Infatti la risposta rilasciata dal sottosegretario del Welfare con delega alla Salute Ferruccio Fazio nell’intervista su Radio 24 sul tema inerente la liberalizzazione del settore dei farmaci, definita dallo stesso come una “curiosa terza via all’italiana“, lascia quanto mai confusi, proprio in virtù del fatto che il ragionamento in materia segue un “tavolo di concertazione” tenutosi tra le Istituzioni e le parti in causa (associazioni di farmacisti, parafarmacie, grande distribuzione, farmacie). Forse era opportuno che il sottosegretario, quel giorno, restasse ad ascoltare tutte le parti e le loro proposte presentate piuttosto che delegare la sua presenza a terzi, che tra l’altro vivono un forte conflitto di interessi interno per poter essere veramente considerabili “super-partes“.
L’affermazione del sottosegretario per la quale in Italia “debbano” esistere solo le farmacie convenzionate e la grande distribuzione come possibili canali di vendita, dovrebbe lasciare quanto mai sbigottiti gli elettori che sostengono una coalizione politica dal nome “ Il Popolo delle Libertà “. E’ bene ricordare, nel caso qualcuno se ne fosse dimenticato, che dal 2006 col decreto Bersani sulle liberalizzazioni della distribuzione dei farmaci si sono aperte oltre 2500 nuove attività, definite vuoi parafarmacie vuoi esercizi farmaceutici, presso le quali operano farmacisti laureati e abilitati, che fino a “ieri“ lavoravano nelle farmacie convenzionate di comunità, e solo circa 300 di queste nuove realtà imprenditoriali fanno parte dei corner della grande distribuzione.

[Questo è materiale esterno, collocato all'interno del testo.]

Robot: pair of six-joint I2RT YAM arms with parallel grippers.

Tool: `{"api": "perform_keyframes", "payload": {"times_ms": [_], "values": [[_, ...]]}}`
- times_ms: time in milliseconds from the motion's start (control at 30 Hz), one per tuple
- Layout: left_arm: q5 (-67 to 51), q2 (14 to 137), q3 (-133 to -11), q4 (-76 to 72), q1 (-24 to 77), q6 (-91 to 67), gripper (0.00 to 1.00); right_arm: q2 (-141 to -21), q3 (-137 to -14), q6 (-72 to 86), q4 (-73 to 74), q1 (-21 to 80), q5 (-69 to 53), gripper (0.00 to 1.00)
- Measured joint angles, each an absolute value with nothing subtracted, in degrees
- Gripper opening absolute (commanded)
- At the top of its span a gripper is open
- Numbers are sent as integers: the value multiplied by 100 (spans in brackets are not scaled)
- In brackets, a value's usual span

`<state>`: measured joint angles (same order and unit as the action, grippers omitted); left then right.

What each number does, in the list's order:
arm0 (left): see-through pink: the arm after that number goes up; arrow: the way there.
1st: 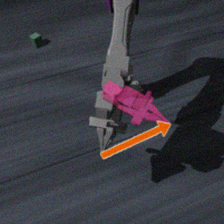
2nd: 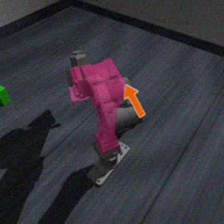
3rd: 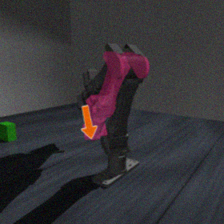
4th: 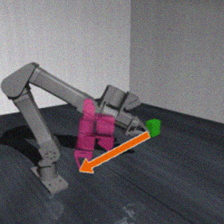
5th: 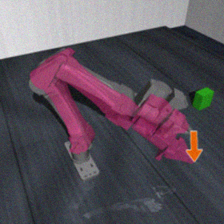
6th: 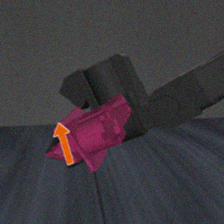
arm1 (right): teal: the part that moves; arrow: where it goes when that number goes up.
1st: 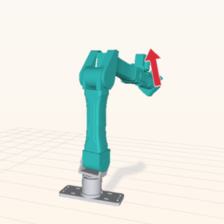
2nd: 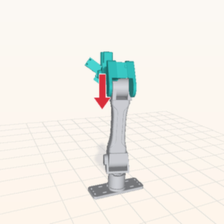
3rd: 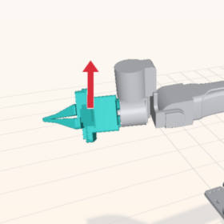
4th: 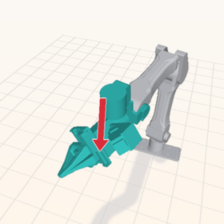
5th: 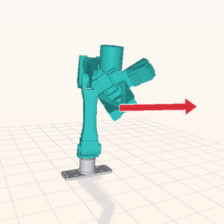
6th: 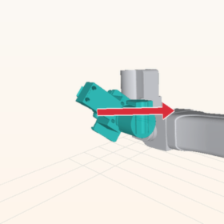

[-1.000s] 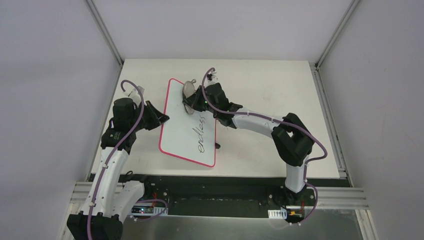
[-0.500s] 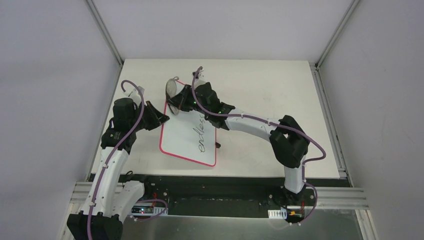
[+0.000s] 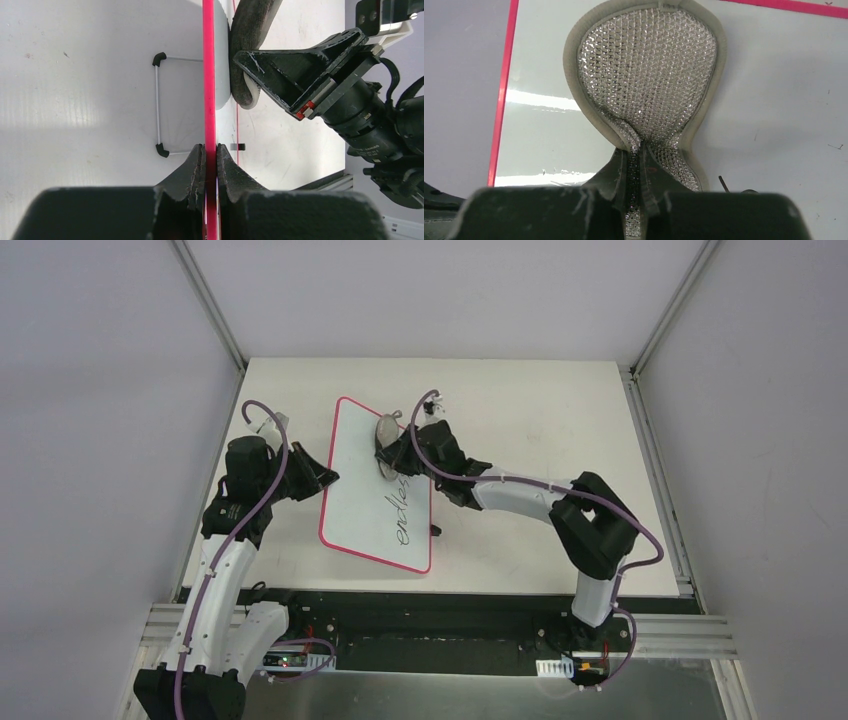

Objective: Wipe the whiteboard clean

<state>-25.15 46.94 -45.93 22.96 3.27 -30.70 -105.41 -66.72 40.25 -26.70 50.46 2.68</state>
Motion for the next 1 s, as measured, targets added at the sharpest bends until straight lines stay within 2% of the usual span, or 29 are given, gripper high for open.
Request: {"api": "perform_keyframes", "payload": {"times_ms": [200, 467, 1000], "values": [[-2488, 4694, -4593, 2316, 327, -3070, 0, -10785, -7835, 3618, -1686, 5446, 587, 0], [-2491, 4696, -4593, 2324, 325, -3068, 0, -10971, -8818, 3306, -1564, 6014, 447, 0], [-2506, 4727, -4593, 2298, 314, -3065, 0, -11917, -8914, 3371, -1833, 4375, -314, 0]]}}
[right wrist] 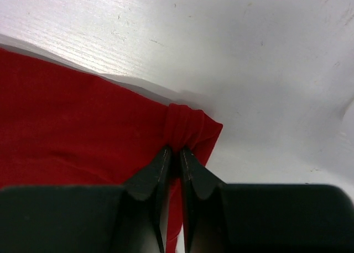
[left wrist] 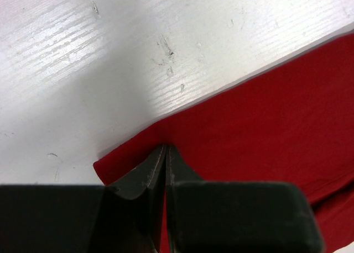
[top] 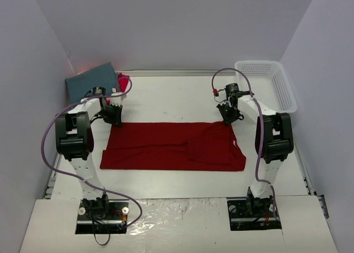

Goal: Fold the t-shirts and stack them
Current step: Fold the other side of the tshirt into a rectangle

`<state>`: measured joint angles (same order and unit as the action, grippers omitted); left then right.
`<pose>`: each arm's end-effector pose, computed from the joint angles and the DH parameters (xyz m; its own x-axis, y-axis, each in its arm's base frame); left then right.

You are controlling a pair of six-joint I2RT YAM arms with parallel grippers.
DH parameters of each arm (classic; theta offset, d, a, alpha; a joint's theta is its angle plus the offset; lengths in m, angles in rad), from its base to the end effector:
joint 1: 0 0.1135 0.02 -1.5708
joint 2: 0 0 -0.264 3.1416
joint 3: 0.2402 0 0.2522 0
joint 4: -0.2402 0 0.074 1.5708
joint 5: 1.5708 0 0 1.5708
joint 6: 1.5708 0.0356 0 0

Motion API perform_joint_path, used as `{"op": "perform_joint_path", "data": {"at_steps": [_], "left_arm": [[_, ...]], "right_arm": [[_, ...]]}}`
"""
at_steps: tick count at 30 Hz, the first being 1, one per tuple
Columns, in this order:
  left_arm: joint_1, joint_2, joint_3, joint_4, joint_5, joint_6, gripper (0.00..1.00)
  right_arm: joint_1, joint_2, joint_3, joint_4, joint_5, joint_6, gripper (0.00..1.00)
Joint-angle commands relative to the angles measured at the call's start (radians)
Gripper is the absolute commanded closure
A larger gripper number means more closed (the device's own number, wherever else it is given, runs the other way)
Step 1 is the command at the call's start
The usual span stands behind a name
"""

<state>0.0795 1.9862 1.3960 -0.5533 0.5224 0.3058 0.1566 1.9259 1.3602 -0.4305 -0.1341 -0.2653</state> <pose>0.4070 0.0146 0.1731 -0.8238 0.1961 -0.5319 0.4041 0.8612 -0.3083 0.4044 0.0687 0.1886 -0.7408 -0.3800 -0.5539 -0.4358 0.8994 -0.0342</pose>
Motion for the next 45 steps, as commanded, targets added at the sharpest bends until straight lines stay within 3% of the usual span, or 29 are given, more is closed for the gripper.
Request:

Non occorre essere degli esperti ragionieri per comprendere come, dal punto di vista del numero di professionisti assunti presso queste nuove strutture, ve ne sia una  sproporzione a favore dei piccoli esercizi farmaceutici gestititi da farmacisti rispetto a quello dei corners gestiti dalla grande distribuzione. Lascio intendere a chiunque i danni economici e i rischi di ulteriori licenziamenti che si produrrebbero dalla “strozzatura” che si vuol adottare su questo nuovo versante professionale. Quali le motivazioni per le quali si punta a tale blocco? Solo una: non “disturbare” il sistema attuale di monopolio dei titolari delle farmacie convenzionate nella distribuzione dei medicinali e nell’erogazione di qualsivoglia genere di servizio sanitario. Questa sì, che a mio modo di vedere, è una presa di posizione del tutto “all’italiana”…
Dopo i continui appelli delle associazione dei consumatori, portavoce dei bisogni del cittadino/consumatore, oltre a quelli dell’Antitrust, portavoce e garante della parte più liberale e democratica del nostro Paese, liberalizzare si deve e di più, eliminando le “normative che ostacolano la diffusione di canali distributivi alternativi alle farmacie” quando gestite da farmacisti e rivedendo anche il “loro sistema di autorizzazione e localizzazione” ovverosia la pianta organica.